El perfil del turista que visita Margarita ha evolucionado significativamente. Si bien el turismo nacional sigue siendo una base fundamental, se observa un incremento notable en la llegada de visitantes internacionales procedentes no solo de Latinoamérica, sino también de mercados europeos que han redescubierto la oferta de sol y playa venezolana. La modernización de la infraestructura hotelera ha sido clave en este proceso. Muchos complejos que durante años operaron a media capacidad han sido remodelados bajo estándares de sostenibilidad ambiental, incorporando sistemas de energía solar y plantas de desalinización propias para garantizar servicios de calidad mundial sin sobrecargar la red pública regional.
Más allá del atractivo natural de sus playas, la oferta recreativa se ha diversificado para incluir experiencias gastronómicas de alto nivel y turismo de aventura. La gastronomía margariteña, caracterizada por su fusión de productos del mar con técnicas de vanguardia, ha posicionado a la isla como un destino culinario de referencia. Festivales de pesca artesanal, rutas de cata de licores nacionales y la recuperación de espacios históricos para eventos culturales han enriquecido la agenda del visitante. Este dinamismo ha generado un efecto multiplicador en el empleo local; se estima que por cada nuevo turista que arriba a la isla, se activan de manera indirecta tres puestos de trabajo en sectores que van desde el transporte hasta el comercio minorista.
El sector comercial también vive una primavera propia. El régimen de Puerto Libre, que históricamente fue el gran imán de Margarita, está siendo reimpulsado con la entrada de nuevas franquicias internacionales que ven en el mercado venezolano un potencial de consumo recuperado. Los centros comerciales de la entidad reportan una apertura masiva de locales de tecnología, moda y hogar, reflejando una confianza renovada de los inversores. Para los habitantes de la isla, este resurgimiento representa una oportunidad dorada para la profesionalización en el área de hospitalidad, impulsando la creación de escuelas de gastronomía y hotelería que buscan satisfacer la demanda de personal calificado.

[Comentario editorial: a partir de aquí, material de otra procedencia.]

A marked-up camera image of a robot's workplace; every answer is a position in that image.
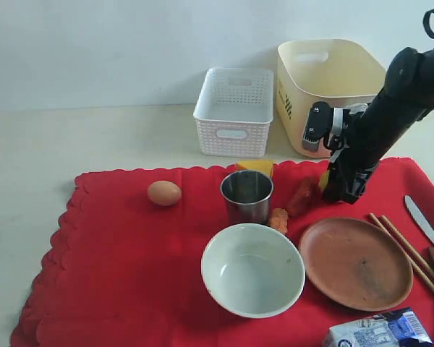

Finalmente, el éxito de Nueva Esparta está sirviendo como modelo de gestión para otros destinos nacionales. La sinergia entre los operadores turísticos privados y la administración regional ha permitido implementar planes de seguridad y mantenimiento de espacios públicos que son vitales para la sostenibilidad del sector. Con la mira puesta en el resto del 2026, los proyectos de expansión aeroportuaria y la posible reapertura de rutas de cruceros internacionales sugieren que el techo de este crecimiento aún está lejos de alcanzarse. Venezuela, a través de su perla insular, vuelve a brillar como un destino de primer orden, demostrando que su riqueza natural, cuando se combina con una gestión eficiente y visión de futuro, es capaz de transformar realidades sociales y económicas de forma profunda y duradera.